If you are interested in including mutational information, please use the NETISCE_mutations.nf pipeline. You must additionally specify params.mutations: a csv file containing mutational configuration for network nodes (0 for loss of function, 1 for gain of function). Please see example in input_data for formatting.

2.5.2 nextflow.config

If you are running nextflow on an hpc, please specify your executor, and clusterOptions within the nextflow.config file. Please see https://www.nextflow.io/docs/latest/config.html for more information regarding your executor.

2.6 Running NETISCE

Once you have specified the parameters, run NETISCE using the following command:

./nextflow run NETISCE.nf -resume ##or NETISCE_mutations.nf if including mutational data

We recommend using the -resume flag in the case that you change a file or parameter within your pipeline. This way, nextflow caches results that remain unchanged, preventing pipeline steps from being re-run.

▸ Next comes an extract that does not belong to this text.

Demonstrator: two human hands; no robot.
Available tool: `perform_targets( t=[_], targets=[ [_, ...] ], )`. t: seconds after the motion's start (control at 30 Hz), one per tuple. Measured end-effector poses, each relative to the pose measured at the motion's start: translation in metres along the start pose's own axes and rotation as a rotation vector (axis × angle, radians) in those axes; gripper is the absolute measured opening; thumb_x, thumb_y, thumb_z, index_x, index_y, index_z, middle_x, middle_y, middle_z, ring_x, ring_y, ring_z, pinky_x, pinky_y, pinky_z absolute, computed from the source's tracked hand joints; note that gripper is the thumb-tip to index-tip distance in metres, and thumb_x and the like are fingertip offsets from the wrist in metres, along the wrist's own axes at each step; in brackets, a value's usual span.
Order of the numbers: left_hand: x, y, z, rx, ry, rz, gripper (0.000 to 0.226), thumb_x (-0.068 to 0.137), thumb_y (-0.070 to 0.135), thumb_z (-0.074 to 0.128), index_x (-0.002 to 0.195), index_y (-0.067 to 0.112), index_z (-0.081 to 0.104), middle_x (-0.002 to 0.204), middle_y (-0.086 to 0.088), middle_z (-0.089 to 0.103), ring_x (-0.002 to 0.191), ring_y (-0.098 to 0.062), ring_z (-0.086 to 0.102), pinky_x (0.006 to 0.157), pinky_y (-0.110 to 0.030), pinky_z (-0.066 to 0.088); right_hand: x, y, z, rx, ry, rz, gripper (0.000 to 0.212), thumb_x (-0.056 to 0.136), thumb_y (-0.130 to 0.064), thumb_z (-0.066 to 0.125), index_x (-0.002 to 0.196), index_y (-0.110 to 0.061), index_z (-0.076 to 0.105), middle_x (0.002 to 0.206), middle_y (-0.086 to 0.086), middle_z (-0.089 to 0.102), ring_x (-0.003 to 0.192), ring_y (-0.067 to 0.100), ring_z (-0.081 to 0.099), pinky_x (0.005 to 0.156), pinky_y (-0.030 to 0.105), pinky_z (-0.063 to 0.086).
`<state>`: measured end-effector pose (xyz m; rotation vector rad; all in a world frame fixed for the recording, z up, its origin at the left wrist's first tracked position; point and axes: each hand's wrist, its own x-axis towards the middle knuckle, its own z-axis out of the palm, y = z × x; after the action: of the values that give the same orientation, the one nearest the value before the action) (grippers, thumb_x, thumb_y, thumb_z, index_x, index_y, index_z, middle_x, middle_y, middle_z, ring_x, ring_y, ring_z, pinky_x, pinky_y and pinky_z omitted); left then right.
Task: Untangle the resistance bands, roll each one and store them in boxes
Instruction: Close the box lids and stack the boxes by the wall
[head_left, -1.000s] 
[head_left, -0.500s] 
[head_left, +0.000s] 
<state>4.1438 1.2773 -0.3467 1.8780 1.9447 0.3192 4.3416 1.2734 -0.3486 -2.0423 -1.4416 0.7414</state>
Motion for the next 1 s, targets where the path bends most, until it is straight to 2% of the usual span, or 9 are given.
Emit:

2.7 FVS_Finding Nextflow Script

A user may be interested in identifying all FVSes within a network. By looking at individual FVSes, users can select the FVS that contains nodes of interest. We have included an additional Nextflow script that calculates the FVSes within a network and then provides the unique sets of FVSes identified.

2.7.1 parameters

params.network = location of network file (this can be directed to your input_data folder)

params.sets = number of FVS searches to perform (i.e., the randomseed value). This should be set reasonably high to discover all FVSes within a network, based on the network size.

##output

FVSes.txt = file containing the unique minimal FVSes within the network. The first column contains the FVS identifier- the number following “FVS_” indicates which randomseed value was used to identify that specific FVS. You can use this value as the setting for params.randseed in NETISCE.